* [EXERCISE]: The answer must consist of the records below, repeated exactly.

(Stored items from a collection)
##########

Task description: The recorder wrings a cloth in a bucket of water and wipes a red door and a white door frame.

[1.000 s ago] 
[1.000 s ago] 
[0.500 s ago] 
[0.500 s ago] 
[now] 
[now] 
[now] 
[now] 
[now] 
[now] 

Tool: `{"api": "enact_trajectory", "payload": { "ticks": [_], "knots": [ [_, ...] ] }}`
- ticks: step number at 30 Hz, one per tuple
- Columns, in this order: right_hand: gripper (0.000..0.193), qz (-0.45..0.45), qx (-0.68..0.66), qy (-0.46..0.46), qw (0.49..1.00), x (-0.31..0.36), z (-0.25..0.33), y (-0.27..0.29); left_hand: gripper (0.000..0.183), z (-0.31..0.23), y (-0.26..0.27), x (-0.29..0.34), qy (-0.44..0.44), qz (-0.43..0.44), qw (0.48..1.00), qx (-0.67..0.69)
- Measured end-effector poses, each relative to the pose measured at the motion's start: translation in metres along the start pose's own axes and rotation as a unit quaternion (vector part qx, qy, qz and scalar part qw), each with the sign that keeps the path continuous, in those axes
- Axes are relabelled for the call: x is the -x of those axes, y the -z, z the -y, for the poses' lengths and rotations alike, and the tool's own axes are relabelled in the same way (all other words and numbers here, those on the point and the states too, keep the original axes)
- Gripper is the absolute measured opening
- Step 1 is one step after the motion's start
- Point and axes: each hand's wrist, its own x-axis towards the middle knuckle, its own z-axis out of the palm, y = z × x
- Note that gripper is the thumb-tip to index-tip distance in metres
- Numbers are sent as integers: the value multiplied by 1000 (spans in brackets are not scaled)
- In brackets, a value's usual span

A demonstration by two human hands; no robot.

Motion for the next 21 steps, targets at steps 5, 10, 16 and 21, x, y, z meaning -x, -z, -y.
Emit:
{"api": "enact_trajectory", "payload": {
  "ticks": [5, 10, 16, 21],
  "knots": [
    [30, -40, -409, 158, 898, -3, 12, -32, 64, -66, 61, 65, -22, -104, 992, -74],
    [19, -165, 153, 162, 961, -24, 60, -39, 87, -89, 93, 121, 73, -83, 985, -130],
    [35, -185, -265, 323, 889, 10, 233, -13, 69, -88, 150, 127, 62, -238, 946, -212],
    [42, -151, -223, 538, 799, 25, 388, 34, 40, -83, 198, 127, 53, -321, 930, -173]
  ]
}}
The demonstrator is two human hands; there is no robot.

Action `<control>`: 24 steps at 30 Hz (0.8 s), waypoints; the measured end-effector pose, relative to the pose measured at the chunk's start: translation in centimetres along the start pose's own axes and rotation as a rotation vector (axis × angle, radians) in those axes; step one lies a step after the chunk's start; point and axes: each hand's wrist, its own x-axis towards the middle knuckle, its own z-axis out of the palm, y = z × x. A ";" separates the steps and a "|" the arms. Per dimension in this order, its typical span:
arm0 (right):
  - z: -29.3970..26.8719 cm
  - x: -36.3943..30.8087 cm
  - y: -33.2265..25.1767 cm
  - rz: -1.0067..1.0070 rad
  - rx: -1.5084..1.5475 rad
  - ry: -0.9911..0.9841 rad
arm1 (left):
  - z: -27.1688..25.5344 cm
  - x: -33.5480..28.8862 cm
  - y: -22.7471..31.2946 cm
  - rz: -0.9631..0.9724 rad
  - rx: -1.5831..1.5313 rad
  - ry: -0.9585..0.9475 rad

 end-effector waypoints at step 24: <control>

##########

* [ANSWER]:
Task description: The recorder wrings a cloth in a bucket of water and wipes a red door and a white door frame.

[1.000 s ago] 
[1.000 s ago] 
[0.500 s ago] 
[0.500 s ago] 
[now] 
[now] 
[now] 
[now] 
[now] 
[now] 

Tool: `{"api": "enact_trajectory", "payload": { "ticks": [_], "knots": [ [_, ...] ] }}`
- ticks: step number at 30 Hz, one per tuple
- Columns, in this order: right_hand: gripper (0.000..0.193), qz (-0.45..0.45), qx (-0.68..0.66), qy (-0.46..0.46), qw (0.49..1.00), x (-0.31..0.36), z (-0.25..0.33), y (-0.27..0.29); left_hand: gripper (0.000..0.183), z (-0.31..0.23), y (-0.26..0.27), x (-0.29..0.34), qy (-0.44..0.44), qz (-0.43..0.44), qw (0.48..1.00), qx (-0.67..0.69)
- Measured end-effector poses, each relative to the pose measured at the motion's start: translation in metres along the start pose's own axes and rotation as a unit quaternion (vector part qx, qy, qz and scalar part qw), each with the sign that keeps the path continuous, in those axes
- Axes are relabelled for the call: x is the -x of those axes, y the -z, z the -y, for the poses' lengths and rotations alike, and the tool's own axes are relabelled in the same way (all other words and numbers here, those on the point and the states too, keep the original axes)
- Gripper is the absolute measured opening
- Step 1 is one step after the motion's start
- Point and axes: each hand's wrist, its own x-axis towards the middle knuckle, its own z-axis out of the palm, y = z × x
- Note that gripper is the thumb-tip to index-tip distance in metres
- Numbers are sent as integers: the value multiplied by 1000 (spans in brackets are not scaled)
- In brackets, a value's usual span

A demonstration by two human hands; no robot.

Motion for the next 21 steps, targets at steps 5, 10, 16 and 21, x, y, z meaning -x, -z, -y.
Emit:
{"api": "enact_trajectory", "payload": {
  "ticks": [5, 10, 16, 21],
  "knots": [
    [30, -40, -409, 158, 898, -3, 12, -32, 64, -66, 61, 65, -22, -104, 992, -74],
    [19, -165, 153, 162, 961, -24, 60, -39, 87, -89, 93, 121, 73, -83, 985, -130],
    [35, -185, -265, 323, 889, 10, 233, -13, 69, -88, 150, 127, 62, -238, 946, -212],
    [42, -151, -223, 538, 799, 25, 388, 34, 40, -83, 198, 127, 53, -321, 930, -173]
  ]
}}
The demonstrator is two human hands; there is no robot.

Action `<control>`: 24 steps at 30 Hz (0.8 s), waypoints; the measured end-effector pose, relative to the pose measured at the chunk's start: translation in centimetres along the start pose's own axes and rotation as a rotation vector (axis × angle, radians) in those axes; step one lies a step after the chunk's start; point and axes: each hand's wrist, its own x-axis towards the middle knuckle, its own z-axis out of the palm, y = z × x. A ";" separates the steps and a "|" the arms. Per dimension in this order, its typical span:
arm0 (right):
  - z: -29.3970..26.8719 cm
  - x: -36.3943..30.8087 cm
  - y: -33.2265..25.1767 cm
  - rz: -1.0067..1.0070 rad
  - rx: -1.5084..1.5475 rad
  - ry: -0.9911..0.9841 rad
arm1 (left):
  - z: -27.1688..25.5344 cm
  - x: -33.5480..28.8862 cm
  - y: -22.7471..31.2946 cm
  - rz: -0.9631..0.9724 rad
  - rx: -1.5831..1.5313 rad
  - ry: -0.9585..0.9475 rad

 end-effector waypoints at step 24: <control>

Nothing else remains for the exercise.